«No hay paz posible sin un verdadero desarme.»
Papa Francisco
Esta mañana, mientras leía las noticias, los ojos se me nublaron. Gaza arde otra vez. Desde Rafah hasta Jan Yunis, los bombardeos no cesan. Más de 36 mil muertos. Miles de ellos niños. Hospitales reducidos a polvo. Familias atrapadas bajo los escombros… el mundo, como tantas veces, permanece mudo. Pero entre el ruido de la guerra, una voz se alza con timidez: la del Papa León XIV. Quien ha dicho: «¡que se detenga el fuego, se detenga, por favor! Que haya espacio para la ayuda humanitaria y que se liberen a los rehenes.» La guerra es una derrota. Toda guerra es una derrota. Cerré los ojos un instante. Tal vez fue el cansancio. Tal vez el alma buscando consuelo. Me quedé dormido. Y entonces lo soñé.
Soñé que León XIV volvía a aparecer en cadena mundial. Su rostro era el mismo: sereno, pero endurecido por la compasión. Y su voz, más firme que nunca: —He pedido, he suplicado, he clamado por la paz. Hoy abandono el Vaticano. Viajo a Gaza. Me colocaré entre las bombas y los niños como escudo humano. Si quieren sangre, que tomen la mía. Pero no una gota más de los inocentes… con los niños no. Lo seguían tres miembros de la Guardia Suiza. Él no quería que lo acompañaran, pero ellos insistieron: —Si usted va como escudo humano —dijeron—, nosotros también.

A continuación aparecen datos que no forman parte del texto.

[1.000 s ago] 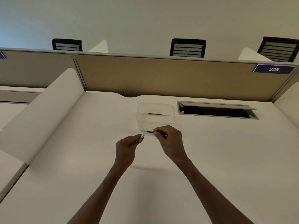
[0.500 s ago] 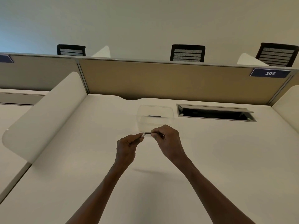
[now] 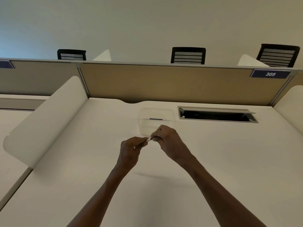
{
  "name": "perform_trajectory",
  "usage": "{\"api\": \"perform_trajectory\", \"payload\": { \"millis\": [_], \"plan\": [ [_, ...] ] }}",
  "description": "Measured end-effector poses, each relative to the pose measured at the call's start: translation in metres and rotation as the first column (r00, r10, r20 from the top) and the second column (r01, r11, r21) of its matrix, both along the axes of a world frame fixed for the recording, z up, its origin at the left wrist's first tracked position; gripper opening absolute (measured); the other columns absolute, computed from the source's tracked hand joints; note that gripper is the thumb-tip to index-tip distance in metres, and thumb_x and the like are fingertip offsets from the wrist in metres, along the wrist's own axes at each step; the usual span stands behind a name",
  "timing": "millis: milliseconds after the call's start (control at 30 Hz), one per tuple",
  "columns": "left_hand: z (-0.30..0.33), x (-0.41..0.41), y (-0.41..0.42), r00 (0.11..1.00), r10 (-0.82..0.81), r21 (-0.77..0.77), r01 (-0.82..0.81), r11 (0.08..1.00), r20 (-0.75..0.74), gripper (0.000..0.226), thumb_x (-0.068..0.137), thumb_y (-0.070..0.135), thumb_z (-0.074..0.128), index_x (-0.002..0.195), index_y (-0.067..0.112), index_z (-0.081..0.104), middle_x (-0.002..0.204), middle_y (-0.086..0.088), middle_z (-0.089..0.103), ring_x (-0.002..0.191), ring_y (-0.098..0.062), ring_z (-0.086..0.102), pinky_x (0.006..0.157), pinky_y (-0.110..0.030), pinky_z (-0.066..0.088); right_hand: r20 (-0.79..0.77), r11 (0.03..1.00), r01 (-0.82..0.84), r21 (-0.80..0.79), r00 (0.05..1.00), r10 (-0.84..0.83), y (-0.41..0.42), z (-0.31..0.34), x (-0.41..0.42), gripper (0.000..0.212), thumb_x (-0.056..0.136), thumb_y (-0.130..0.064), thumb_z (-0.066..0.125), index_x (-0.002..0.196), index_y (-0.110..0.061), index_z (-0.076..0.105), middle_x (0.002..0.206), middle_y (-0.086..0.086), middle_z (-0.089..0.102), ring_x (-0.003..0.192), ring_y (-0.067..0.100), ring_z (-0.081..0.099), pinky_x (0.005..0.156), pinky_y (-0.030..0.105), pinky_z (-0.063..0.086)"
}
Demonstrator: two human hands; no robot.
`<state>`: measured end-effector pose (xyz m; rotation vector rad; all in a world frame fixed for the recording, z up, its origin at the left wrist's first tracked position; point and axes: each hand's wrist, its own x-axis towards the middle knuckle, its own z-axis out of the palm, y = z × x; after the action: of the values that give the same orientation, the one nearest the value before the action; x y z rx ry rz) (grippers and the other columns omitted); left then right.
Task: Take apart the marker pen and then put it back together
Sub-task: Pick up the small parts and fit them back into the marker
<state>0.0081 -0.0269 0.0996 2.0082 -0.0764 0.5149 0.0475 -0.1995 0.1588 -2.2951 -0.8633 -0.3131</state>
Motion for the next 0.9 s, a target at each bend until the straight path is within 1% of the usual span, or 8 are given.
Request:
{"api": "perform_trajectory", "payload": {
  "millis": [167, 300, 467, 533, 633, 700, 800, 900],
  "plan": [
    [0.005, -0.001, -0.005, 0.998, -0.046, 0.009, 0.046, 0.999, 0.043, 0.026, 0.084, -0.006, 0.069, 0.103, 0.010, 0.076, 0.089, 0.008, 0.073, 0.084, 0.002, 0.069, 0.075, -0.011, 0.052, -0.015, 0.999, -0.027, -0.022, 1.000, 0.027, 0.000, -0.001, -0.002, 0.012, 0.087, -0.006, 0.067, 0.096, -0.004, 0.075, 0.082, 0.014, 0.066, 0.077, 0.026, 0.061, 0.068, 0.038, 0.050],
    [0.007, -0.002, -0.007, 0.998, -0.029, 0.008, 0.029, 1.000, 0.061, 0.027, 0.083, -0.007, 0.069, 0.101, 0.011, 0.077, 0.091, 0.011, 0.073, 0.085, 0.002, 0.069, 0.075, -0.009, 0.050, -0.016, 0.999, -0.020, -0.032, 1.000, 0.020, 0.001, 0.001, -0.001, 0.011, 0.088, -0.009, 0.066, 0.093, -0.005, 0.076, 0.079, 0.015, 0.066, 0.075, 0.026, 0.060, 0.067, 0.038, 0.049],
    [0.010, -0.005, -0.013, 0.976, 0.215, -0.079, -0.212, 0.974, 0.026, 0.024, 0.078, 0.010, 0.080, 0.101, 0.018, 0.074, 0.098, 0.013, 0.073, 0.092, 0.004, 0.066, 0.082, -0.012, 0.048, 0.041, 0.998, 0.057, 0.009, 0.998, -0.057, 0.005, 0.000, -0.006, 0.015, 0.088, -0.005, 0.065, 0.100, -0.001, 0.074, 0.085, 0.016, 0.068, 0.078, 0.028, 0.063, 0.069, 0.037, 0.052],
    [0.011, -0.010, -0.018, 0.945, 0.326, -0.171, -0.326, 0.930, -0.028, 0.017, 0.081, 0.018, 0.078, 0.096, 0.021, 0.072, 0.092, 0.014, 0.073, 0.087, 0.003, 0.066, 0.081, -0.018, 0.052, 0.056, 0.997, 0.081, 0.016, 0.995, -0.082, 0.004, 0.001, -0.007, 0.016, 0.089, -0.004, 0.064, 0.100, 0.000, 0.074, 0.086, 0.016, 0.067, 0.078, 0.029, 0.063, 0.069, 0.040, 0.052],
    [0.011, -0.015, -0.024, 0.891, 0.371, -0.340, -0.444, 0.829, -0.261, 0.007, 0.084, 0.029, 0.075, 0.084, 0.023, 0.070, 0.078, 0.009, 0.073, 0.075, -0.003, 0.069, 0.077, -0.032, 0.058, 0.076, 0.994, 0.102, 0.026, 0.992, -0.103, 0.004, 0.001, -0.007, 0.014, 0.088, -0.003, 0.064, 0.098, 0.001, 0.074, 0.084, 0.016, 0.067, 0.077, 0.030, 0.063, 0.068, 0.043, 0.053],
    [0.010, -0.013, -0.027, 0.881, 0.233, -0.518, -0.437, 0.735, -0.412, 0.016, 0.086, 0.030, 0.073, 0.081, 0.015, 0.074, 0.074, 0.001, 0.075, 0.074, -0.014, 0.073, 0.076, -0.035, 0.060, 0.083, 0.994, 0.106, 0.036, 0.991, -0.109, 0.004, 0.001, -0.007, 0.013, 0.088, -0.002, 0.064, 0.096, 0.001, 0.074, 0.083, 0.016, 0.067, 0.076, 0.029, 0.063, 0.068, 0.043, 0.053],
    [0.016, -0.010, -0.031, 0.887, -0.098, -0.828, -0.375, 0.416, -0.451, 0.029, 0.087, 0.029, 0.072, 0.094, 0.001, 0.071, 0.089, -0.011, 0.078, 0.087, -0.021, 0.075, 0.072, -0.028, 0.060, 0.085, 0.995, 0.095, 0.040, 0.992, -0.098, 0.005, -0.002, -0.009, 0.013, 0.088, -0.003, 0.066, 0.097, 0.001, 0.074, 0.085, 0.015, 0.068, 0.077, 0.028, 0.064, 0.068, 0.041, 0.054],
    [0.024, -0.006, -0.032, 0.897, -0.242, -0.927, -0.341, 0.154, -0.370, 0.024, 0.087, 0.021, 0.070, 0.095, -0.002, 0.070, 0.094, -0.017, 0.076, 0.088, -0.022, 0.075, 0.067, -0.026, 0.061, 0.091, 0.997, 0.069, 0.027, 0.993, -0.071, 0.005, -0.005, -0.010, 0.015, 0.087, -0.005, 0.067, 0.100, -0.002, 0.074, 0.086, 0.013, 0.069, 0.077, 0.025, 0.065, 0.067, 0.034, 0.054]
  ]
}}
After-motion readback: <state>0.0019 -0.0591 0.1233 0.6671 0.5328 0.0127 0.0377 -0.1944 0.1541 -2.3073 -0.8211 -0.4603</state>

En el sueño, su decisión se propagaba como un relámpago espiritual. Las iglesias de Oriente y Occidente paulatinamente se unían. Patriarcas, imanes, rabinos, monjes budistas, pastores, agnósticos, ateos y hasta masones de diferentes ritos firmaban un manifiesto conjunto: «Ninguna divinidad puede justificar una masacre.» León XIV caminaba por los escombros de Rafah con la estola blanca y la cruz desnuda. A cada paso, las armas callaban. Los drones se detenían en el aire. Hasta el sol parecía bajar la mirada. Un anciano lo tocó y lloró. Una niña se aferró a su sotana. Un soldado bajó el fusil. Israel intentaba detenerlo. Estados Unidos rogaba por su seguridad. La ONU exigía una tregua. Y los pueblos —oh, los pueblos— salían a las calles: creyentes, ateos, jóvenes, ancianos, todos, de todas partes. Porque, por fin, alguien se había interpuesto entre el horror y la esperanza. El mundo contenía el aliento.

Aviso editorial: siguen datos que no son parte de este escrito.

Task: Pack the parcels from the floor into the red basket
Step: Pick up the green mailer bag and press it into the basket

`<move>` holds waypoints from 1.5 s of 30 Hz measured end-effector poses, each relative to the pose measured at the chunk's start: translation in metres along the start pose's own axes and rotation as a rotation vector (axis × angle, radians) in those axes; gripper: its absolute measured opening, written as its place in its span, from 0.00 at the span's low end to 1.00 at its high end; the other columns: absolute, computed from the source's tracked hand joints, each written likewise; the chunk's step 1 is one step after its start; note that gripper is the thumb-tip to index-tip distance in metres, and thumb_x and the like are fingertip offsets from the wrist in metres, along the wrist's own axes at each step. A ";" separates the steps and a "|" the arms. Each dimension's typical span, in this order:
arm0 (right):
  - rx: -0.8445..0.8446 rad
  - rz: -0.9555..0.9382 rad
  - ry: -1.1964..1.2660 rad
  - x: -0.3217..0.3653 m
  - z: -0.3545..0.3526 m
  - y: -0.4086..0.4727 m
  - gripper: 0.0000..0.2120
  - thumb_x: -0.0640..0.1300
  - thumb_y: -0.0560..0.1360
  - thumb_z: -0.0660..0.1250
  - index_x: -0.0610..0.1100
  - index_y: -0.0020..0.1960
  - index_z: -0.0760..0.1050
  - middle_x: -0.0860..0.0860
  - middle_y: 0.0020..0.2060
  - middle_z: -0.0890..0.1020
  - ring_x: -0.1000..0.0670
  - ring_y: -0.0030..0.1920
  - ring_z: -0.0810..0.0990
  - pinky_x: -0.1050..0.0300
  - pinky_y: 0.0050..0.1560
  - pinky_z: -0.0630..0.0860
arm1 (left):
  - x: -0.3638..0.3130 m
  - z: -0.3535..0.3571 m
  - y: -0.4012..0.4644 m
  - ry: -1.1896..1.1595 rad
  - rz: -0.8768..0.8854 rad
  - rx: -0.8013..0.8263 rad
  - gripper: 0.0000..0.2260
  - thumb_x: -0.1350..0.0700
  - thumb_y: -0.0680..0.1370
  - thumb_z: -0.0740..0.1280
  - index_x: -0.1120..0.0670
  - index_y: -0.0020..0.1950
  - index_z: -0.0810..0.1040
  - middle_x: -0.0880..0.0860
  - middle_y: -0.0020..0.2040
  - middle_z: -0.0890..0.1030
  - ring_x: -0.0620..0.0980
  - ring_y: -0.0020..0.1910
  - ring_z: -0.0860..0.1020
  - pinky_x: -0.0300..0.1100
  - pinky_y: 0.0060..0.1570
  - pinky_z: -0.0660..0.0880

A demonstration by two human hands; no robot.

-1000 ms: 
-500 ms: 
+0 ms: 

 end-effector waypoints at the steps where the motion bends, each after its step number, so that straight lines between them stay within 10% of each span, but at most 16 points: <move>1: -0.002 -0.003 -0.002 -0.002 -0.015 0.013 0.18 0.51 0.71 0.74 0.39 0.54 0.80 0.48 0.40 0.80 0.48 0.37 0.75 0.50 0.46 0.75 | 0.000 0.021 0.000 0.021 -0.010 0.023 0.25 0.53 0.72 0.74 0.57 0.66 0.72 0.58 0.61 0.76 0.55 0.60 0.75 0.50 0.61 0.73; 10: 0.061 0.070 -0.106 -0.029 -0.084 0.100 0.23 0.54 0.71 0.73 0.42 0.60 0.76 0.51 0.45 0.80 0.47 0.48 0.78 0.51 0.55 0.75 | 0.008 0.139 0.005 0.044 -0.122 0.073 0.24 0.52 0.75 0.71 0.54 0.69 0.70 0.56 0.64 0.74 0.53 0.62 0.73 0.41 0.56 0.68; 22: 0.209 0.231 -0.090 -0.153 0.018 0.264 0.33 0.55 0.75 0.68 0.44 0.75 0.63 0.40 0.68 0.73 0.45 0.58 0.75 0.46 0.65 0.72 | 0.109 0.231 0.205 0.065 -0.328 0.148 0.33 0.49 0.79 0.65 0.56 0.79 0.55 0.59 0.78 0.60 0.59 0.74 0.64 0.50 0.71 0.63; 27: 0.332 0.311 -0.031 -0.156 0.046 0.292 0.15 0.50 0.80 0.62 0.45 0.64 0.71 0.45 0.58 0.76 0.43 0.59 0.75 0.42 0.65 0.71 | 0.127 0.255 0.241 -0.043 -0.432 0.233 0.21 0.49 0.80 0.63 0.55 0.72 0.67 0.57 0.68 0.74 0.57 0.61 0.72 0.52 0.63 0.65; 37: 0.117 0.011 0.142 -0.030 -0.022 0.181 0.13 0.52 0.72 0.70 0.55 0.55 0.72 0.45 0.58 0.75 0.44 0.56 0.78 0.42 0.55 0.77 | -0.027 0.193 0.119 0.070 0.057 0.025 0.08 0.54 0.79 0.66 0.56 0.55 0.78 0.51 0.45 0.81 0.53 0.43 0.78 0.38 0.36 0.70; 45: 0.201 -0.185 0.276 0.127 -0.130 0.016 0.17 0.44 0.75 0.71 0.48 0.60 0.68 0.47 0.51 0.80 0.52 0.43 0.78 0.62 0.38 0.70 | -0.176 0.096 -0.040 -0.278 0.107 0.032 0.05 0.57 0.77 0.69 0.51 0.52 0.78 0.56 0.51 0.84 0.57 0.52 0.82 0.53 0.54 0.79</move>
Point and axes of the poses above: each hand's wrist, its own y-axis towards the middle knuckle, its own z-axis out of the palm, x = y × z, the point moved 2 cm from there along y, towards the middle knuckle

Y entonces desperté, con el corazón acelerado. Volví a mirar las noticias. Gaza seguía entre bombas. Pero ahí estaba, todavía, la voz del Papa, como una llama que se niega a extinguirse. No había partido rumbo a Palestina, no había abandonado la comodidad del Vaticano, el Papa seguía realizando su oficio entre oro laminado, con lujos exorbitantes, viendo las noticias, leyendo los acontecimientos diarios del mundo, Gaza sigue ardiendo. No se había interpuesto físicamente. Pero su palabra seguía resonando, como si el mundo entero estuviera aún a tiempo de despertar. No es ficción que un Papa levante la voz. Pero todavía soñamos con uno que se atreva a caminar entre las bombas.